··· Information supplied
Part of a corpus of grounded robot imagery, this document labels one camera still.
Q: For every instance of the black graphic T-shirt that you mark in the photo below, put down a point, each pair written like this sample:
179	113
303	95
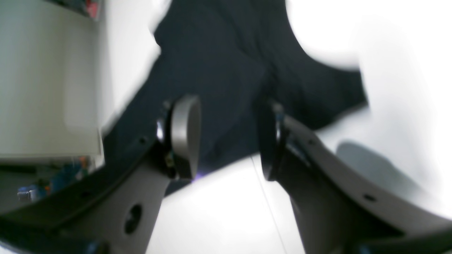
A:
232	54

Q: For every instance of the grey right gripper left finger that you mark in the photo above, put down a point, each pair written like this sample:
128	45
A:
114	209

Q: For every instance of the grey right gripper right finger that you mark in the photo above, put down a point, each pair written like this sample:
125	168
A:
351	202

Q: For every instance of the right grey partition panel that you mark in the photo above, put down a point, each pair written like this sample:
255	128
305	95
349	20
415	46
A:
47	82

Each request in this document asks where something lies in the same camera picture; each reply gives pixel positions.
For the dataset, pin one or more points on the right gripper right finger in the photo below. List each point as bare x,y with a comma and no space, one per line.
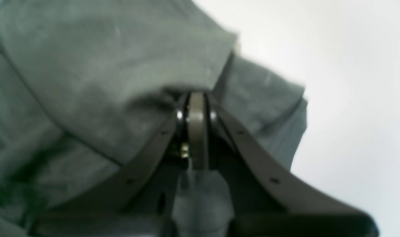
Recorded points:
269,201

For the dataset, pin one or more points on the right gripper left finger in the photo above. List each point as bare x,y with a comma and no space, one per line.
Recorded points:
136,201

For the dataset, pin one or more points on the grey T-shirt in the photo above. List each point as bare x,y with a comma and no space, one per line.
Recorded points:
85,83

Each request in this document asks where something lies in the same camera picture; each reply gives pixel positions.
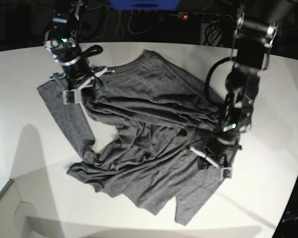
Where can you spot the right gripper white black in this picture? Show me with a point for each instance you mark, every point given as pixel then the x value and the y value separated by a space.
pixel 71 88

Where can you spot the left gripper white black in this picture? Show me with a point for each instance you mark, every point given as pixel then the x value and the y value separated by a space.
pixel 220 163

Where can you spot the grey t-shirt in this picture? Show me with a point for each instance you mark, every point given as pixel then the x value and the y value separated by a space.
pixel 133 132

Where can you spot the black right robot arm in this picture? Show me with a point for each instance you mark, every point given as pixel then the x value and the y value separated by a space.
pixel 62 41

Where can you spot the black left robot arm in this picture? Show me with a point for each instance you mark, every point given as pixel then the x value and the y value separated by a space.
pixel 256 28

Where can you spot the blue box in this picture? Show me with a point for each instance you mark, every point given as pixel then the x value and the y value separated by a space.
pixel 144 4

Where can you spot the black power strip red light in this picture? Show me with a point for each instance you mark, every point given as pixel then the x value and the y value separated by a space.
pixel 205 16

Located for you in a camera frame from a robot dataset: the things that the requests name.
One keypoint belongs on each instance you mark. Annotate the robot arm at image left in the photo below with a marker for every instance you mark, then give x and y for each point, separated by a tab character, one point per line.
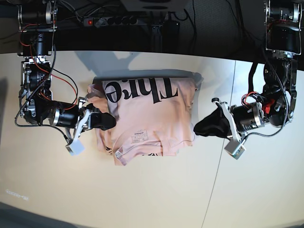
37	27

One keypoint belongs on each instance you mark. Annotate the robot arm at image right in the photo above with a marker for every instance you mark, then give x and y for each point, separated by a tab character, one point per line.
275	105

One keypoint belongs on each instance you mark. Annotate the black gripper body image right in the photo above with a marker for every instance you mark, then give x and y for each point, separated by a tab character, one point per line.
249	117

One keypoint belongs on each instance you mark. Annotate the black power strip red switch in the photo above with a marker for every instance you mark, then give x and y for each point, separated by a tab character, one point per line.
110	21

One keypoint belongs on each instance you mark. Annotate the black power adapter box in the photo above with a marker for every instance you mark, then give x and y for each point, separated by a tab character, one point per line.
170	36

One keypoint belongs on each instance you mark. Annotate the metal table leg column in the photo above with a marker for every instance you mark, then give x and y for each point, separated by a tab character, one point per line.
156	38

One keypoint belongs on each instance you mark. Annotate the pink T-shirt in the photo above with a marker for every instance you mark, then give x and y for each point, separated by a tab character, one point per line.
152	114

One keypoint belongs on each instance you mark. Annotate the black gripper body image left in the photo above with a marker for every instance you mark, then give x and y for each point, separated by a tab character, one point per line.
65	118
······
● **Task**:
Copy out every line in the records where the word "finger" is found.

● **Reply**:
Q: For every instance of the grey right gripper left finger that you mark in the photo above, put down a point, each pair written like this sample:
Q: For every instance of the grey right gripper right finger that you mark in the photo above, put down a point, each pair written like this sample:
For the dataset, pin one or more points on the right gripper right finger in the photo below. List each point as bare x,y with a comma and no space, one per line.
For the dataset, pin one or more points on the right gripper left finger in the photo above. List each point as bare x,y with a comma and no space, one per line.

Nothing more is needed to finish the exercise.